▶ _YOUR OBJECTIVE_
Each line of the data below between the one containing "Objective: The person" and the one containing "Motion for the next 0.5", both included, is to be repeated exactly. Please omit pictures.

▶ _ENTRIES SUPPLIED_
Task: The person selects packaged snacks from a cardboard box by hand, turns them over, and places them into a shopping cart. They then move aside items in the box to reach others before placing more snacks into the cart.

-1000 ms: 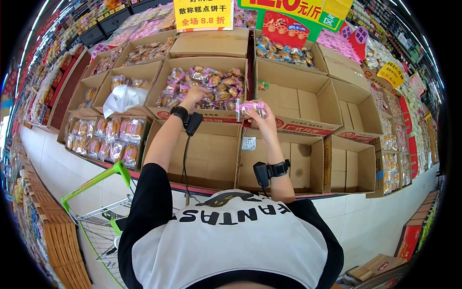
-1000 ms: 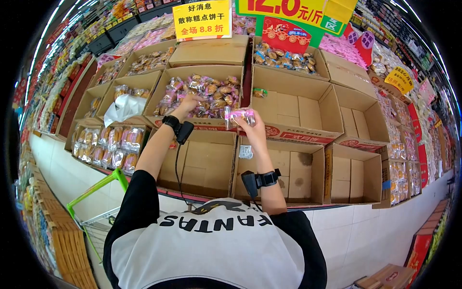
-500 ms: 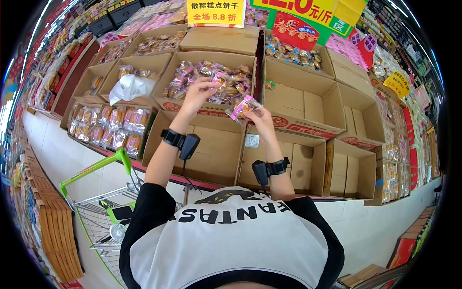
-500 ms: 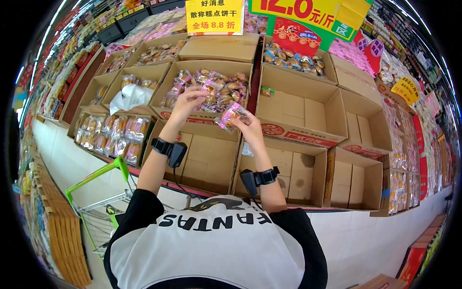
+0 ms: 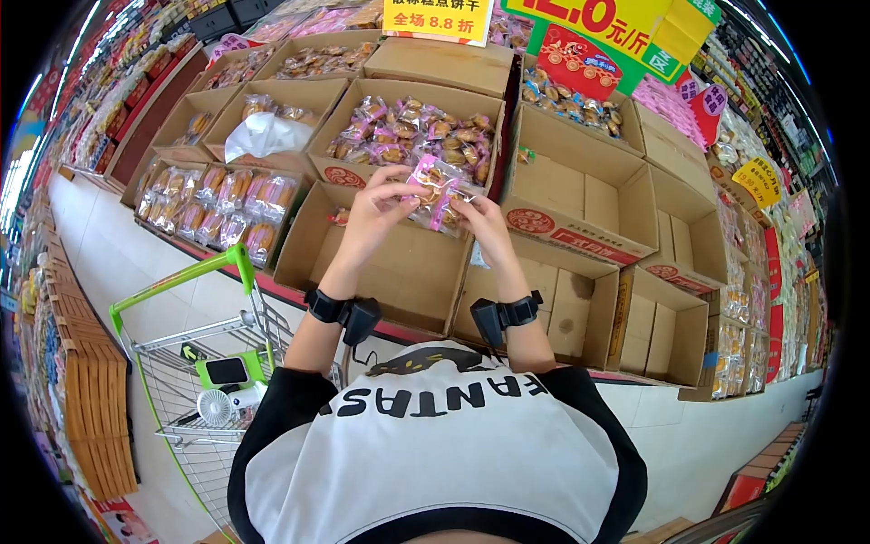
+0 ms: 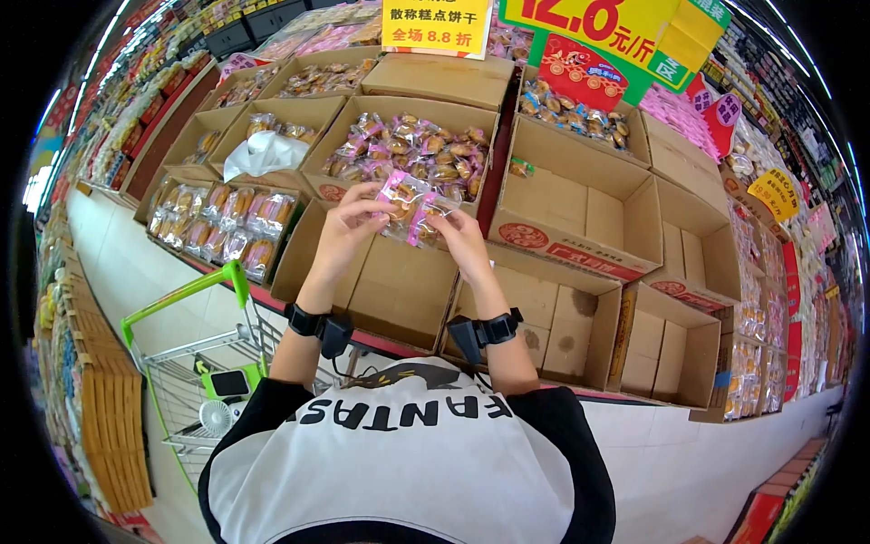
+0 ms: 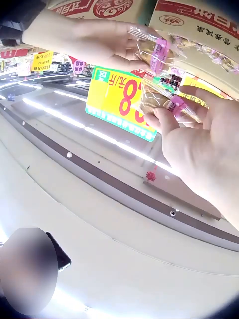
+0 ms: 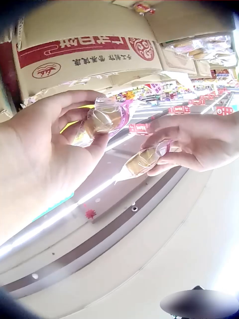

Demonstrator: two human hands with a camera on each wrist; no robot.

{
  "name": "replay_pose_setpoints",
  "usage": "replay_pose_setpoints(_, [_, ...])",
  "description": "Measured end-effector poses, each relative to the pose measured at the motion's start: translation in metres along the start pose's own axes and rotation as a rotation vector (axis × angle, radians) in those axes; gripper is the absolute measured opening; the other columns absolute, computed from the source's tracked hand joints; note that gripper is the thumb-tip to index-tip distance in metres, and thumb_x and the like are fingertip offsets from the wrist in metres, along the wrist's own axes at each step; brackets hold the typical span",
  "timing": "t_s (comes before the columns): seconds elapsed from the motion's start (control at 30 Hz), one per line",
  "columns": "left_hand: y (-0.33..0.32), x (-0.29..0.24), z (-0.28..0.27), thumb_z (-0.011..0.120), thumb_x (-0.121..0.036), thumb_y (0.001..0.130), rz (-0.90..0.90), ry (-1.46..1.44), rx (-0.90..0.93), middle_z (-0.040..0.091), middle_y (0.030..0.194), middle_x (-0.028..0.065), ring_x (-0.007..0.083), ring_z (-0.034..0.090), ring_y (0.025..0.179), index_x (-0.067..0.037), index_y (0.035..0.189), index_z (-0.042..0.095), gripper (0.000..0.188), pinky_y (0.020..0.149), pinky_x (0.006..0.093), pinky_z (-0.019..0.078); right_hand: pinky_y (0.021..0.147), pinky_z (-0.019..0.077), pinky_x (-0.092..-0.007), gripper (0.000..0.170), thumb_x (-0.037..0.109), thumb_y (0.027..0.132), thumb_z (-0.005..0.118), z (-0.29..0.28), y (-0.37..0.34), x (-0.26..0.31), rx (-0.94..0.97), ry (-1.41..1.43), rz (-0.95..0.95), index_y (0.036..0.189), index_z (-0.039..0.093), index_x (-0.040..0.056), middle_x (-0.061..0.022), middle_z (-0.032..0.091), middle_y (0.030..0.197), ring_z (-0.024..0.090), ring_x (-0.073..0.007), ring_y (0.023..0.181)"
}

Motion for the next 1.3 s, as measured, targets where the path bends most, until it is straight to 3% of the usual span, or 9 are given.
replay_pose_setpoints(0.4, [-0.047,0.018,-0.002,0.058,0.001,0.070,0.156,0.329,-0.176,0.046,0.105,0.0081,0.0188,0.047,0.098,-0.007,0.084,0.062,0.017,0.079,0.0268,0.0404,0.069,0.0451,-0.0271,0.027,0.019,0.084,0.044,0.036,-0.020,-0.008,0.176,0.283,0.130,0.104,0.048,0.0021,-0.0074,0.056,0.091,0.055,-0.0153,0.081])
replay_pose_setpoints(0.47, [-0.056,0.020,-0.006,0.056,0.002,0.072,0.138,0.293,-0.176,0.044,0.106,0.0072,0.0171,0.045,0.099,-0.005,0.086,0.060,0.016,0.078,0.0259,0.0405,0.073,0.0455,-0.0325,0.031,0.019,0.086,0.037,0.040,-0.024,-0.010,0.222,0.247,0.138,0.110,0.043,-0.0005,-0.0108,0.055,0.099,0.056,-0.0200,0.085])
replay_pose_setpoints(0.6, [-0.075,0.026,-0.012,0.054,0.002,0.075,0.082,0.138,-0.208,0.042,0.108,0.0067,0.0156,0.044,0.100,-0.003,0.089,0.058,0.015,0.078,0.0254,0.0396,0.074,0.0451,-0.0312,0.033,0.025,0.085,0.038,0.054,-0.029,-0.012,0.301,0.330,0.146,0.105,0.046,-0.0009,-0.0118,0.056,0.090,0.056,-0.0198,0.081])
replay_pose_setpoints(0.8, [-0.110,0.017,-0.024,0.055,0.000,0.074,0.023,0.088,-0.332,0.043,0.105,0.0072,0.0162,0.046,0.097,-0.005,0.087,0.060,0.015,0.080,0.0260,0.0386,0.075,0.0447,-0.0323,0.039,0.026,0.086,0.036,0.078,-0.036,-0.022,0.479,0.335,0.203,0.111,0.041,-0.0024,-0.0141,0.053,0.100,0.055,-0.0220,0.086])
replay_pose_setpoints(0.93, [-0.140,0.019,-0.041,0.056,0.000,0.073,0.029,0.139,-0.418,0.043,0.104,0.0060,0.0151,0.046,0.095,-0.005,0.096,0.054,0.023,0.079,0.0259,0.0390,0.078,0.0439,-0.0308,0.041,0.027,0.085,0.041,0.105,-0.048,-0.022,0.635,0.272,0.256,0.116,0.038,0.0003,-0.0123,0.050,0.107,0.054,-0.0193,0.090])
replay_pose_setpoints(1.03, [-0.167,0.007,-0.047,0.062,-0.002,0.070,-0.057,0.082,-0.546,0.044,0.104,0.0060,0.0149,0.047,0.091,-0.006,0.108,0.036,0.047,0.076,0.0262,0.0404,0.078,0.0437,-0.0287,0.043,0.019,0.081,0.052,0.130,-0.063,-0.018,0.740,0.122,0.207,0.118,0.036,0.0019,-0.0109,0.050,0.108,0.053,-0.0165,0.091])
replay_pose_setpoints(1.1, [-0.184,0.000,-0.051,0.062,-0.003,0.070,-0.073,0.105,-0.607,0.044,0.103,0.0069,0.0148,0.048,0.091,-0.005,0.109,0.035,0.048,0.077,0.0261,0.0406,0.078,0.0438,-0.0275,0.047,0.013,0.078,0.057,0.145,-0.071,-0.014,0.822,0.019,0.127,0.118,0.036,0.0025,-0.0105,0.050,0.108,0.053,-0.0151,0.091])
replay_pose_setpoints(1.17, [-0.203,-0.010,-0.054,0.062,-0.002,0.070,-0.210,0.021,-0.634,0.046,0.103,0.0091,0.0147,0.048,0.092,-0.003,0.111,0.035,0.049,0.077,0.0259,0.0409,0.076,0.0446,-0.0262,0.051,0.005,0.073,0.061,0.159,-0.079,-0.017,0.906,0.097,0.254,0.117,0.036,0.0022,-0.0102,0.050,0.107,0.052,-0.0144,0.092])
replay_pose_setpoints(1.3, [-0.248,-0.010,-0.062,0.059,-0.004,0.074,-0.178,-0.059,-0.571,0.048,0.105,0.0079,0.0132,0.047,0.096,-0.002,0.115,0.035,0.047,0.076,0.0260,0.0417,0.073,0.0455,-0.0263,0.046,0.010,0.074,0.061,0.186,-0.097,-0.036,1.117,0.067,0.264,0.113,0.037,0.0029,-0.0104,0.052,0.103,0.053,-0.0143,0.090])
Point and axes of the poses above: each hand's wrist, its own y-axis towards the middle knuckle, its own z-axis out of the palm, x = y × z, the point moved 2 cm from there along y, towards the middle knuckle
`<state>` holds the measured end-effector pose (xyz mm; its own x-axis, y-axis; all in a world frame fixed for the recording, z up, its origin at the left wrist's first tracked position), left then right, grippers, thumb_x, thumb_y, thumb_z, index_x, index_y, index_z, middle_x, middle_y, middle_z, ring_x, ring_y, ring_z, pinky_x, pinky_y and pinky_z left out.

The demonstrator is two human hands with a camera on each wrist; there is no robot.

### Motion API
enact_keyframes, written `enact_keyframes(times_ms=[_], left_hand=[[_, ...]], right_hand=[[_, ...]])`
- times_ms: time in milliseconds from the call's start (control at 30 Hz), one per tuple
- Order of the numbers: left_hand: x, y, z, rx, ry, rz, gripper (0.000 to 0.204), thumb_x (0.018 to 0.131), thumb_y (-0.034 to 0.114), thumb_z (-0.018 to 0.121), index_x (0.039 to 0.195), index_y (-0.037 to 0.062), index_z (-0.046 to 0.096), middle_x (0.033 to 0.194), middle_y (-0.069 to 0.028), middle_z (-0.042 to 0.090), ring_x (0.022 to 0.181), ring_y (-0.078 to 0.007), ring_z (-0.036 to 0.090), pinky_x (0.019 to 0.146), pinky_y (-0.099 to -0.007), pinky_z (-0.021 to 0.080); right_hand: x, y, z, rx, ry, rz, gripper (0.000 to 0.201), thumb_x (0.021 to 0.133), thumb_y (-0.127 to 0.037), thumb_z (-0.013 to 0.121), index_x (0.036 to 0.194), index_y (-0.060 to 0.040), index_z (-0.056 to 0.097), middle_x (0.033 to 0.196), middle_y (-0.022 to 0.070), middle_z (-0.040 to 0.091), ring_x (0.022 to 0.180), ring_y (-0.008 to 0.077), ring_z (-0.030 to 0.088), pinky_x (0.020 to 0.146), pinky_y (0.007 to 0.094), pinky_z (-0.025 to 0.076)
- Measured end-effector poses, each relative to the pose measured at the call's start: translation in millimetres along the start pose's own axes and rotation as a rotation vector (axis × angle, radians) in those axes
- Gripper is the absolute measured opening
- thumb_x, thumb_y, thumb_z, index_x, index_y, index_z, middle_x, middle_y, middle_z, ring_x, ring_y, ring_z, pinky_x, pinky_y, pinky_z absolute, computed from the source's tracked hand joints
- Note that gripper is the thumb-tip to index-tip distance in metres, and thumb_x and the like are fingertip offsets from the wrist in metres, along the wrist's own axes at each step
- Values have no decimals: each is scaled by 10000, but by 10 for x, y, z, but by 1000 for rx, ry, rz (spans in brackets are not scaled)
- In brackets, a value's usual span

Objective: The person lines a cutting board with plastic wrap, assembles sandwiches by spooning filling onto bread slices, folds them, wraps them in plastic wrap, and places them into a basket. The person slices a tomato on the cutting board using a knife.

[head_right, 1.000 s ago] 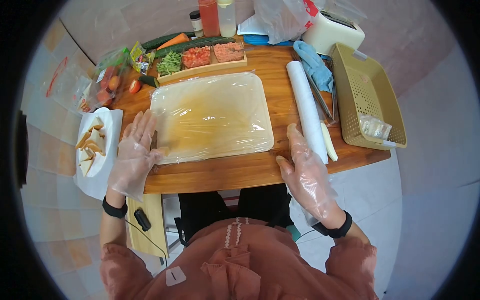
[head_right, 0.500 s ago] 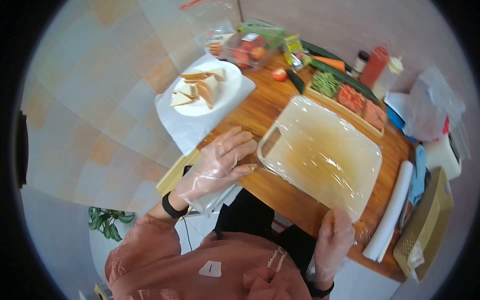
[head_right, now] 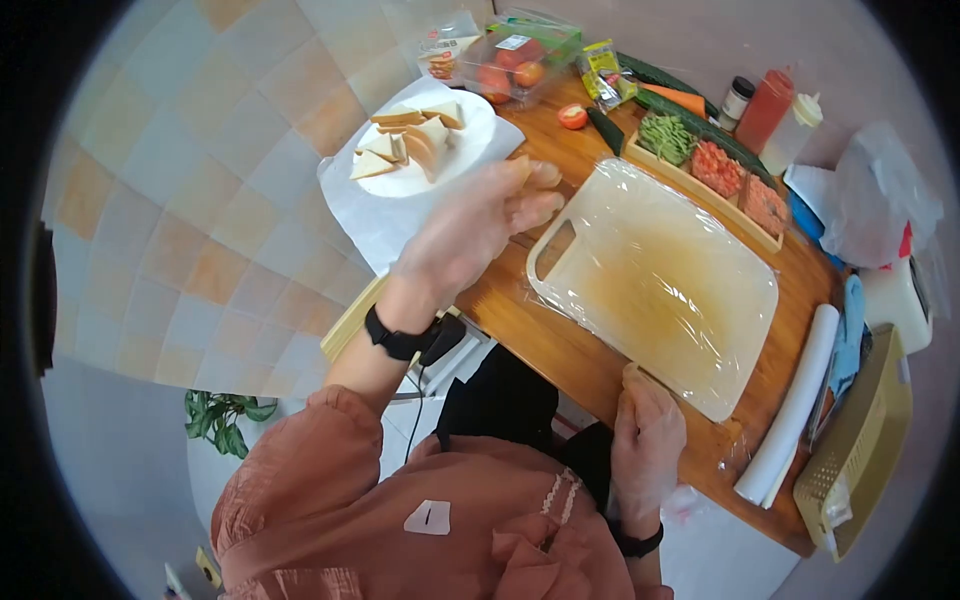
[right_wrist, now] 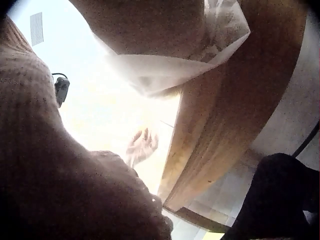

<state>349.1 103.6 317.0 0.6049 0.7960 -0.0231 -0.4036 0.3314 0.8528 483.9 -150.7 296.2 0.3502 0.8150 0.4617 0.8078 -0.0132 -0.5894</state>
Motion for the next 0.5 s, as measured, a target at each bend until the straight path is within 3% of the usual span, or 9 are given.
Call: enact_keyframes(times_ms=[267,367,500], left_hand=[[288,-271,396,-121,-40,-103,235,1077,192,484,1196,26,598,1180,-82,663,1029,-199,645,930,-305,493],[312,-302,451,-168,-87,-96,223,1072,181,483,1185,30,601,1167,-87,668,1011,-204,650,901,-303,502],[314,-295,437,-196,-86,-88,221,1066,172,488,1179,26,610,1143,-85,677,995,-200,652,878,-301,509]], right_hand=[[-17,-135,107,76,-29,-84,346,869,13,707,1200,-75,658,1153,132,712,1017,344,678,891,418,540],[-23,-456,305,120,-58,-309,396,819,-50,735,1204,-91,653,1153,114,665,1010,317,652,835,410,542],[81,-862,517,215,-144,-422,321,847,-84,721,1158,-80,643,1090,86,627,912,290,631,751,415,518]])
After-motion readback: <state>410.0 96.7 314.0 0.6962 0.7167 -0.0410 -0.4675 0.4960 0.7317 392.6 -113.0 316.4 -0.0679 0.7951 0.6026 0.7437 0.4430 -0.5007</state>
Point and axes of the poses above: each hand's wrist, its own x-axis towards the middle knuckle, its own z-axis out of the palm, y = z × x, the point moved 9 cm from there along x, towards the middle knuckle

▶ _RESULT BELOW_
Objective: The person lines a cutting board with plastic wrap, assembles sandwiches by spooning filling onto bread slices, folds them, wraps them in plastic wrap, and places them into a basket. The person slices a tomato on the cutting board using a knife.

[head_right, 1.000 s ago] 
[head_right, 0.500 s ago] 
[head_right, now] 
[right_wrist, now] 

<state>349.1 103.6 317.0 0.6049 0.7960 -0.0231 -0.4036 0.3314 0.8528 483.9 -150.7 296.2 0.3502 0.8150 0.4617 0.8078 -0.0132 -0.5894</state>
Motion for the next 0.5 s, as measured, a target at each bend until the straight path is within 3% of the usual span, or 9 are given.

As written, the answer is complete.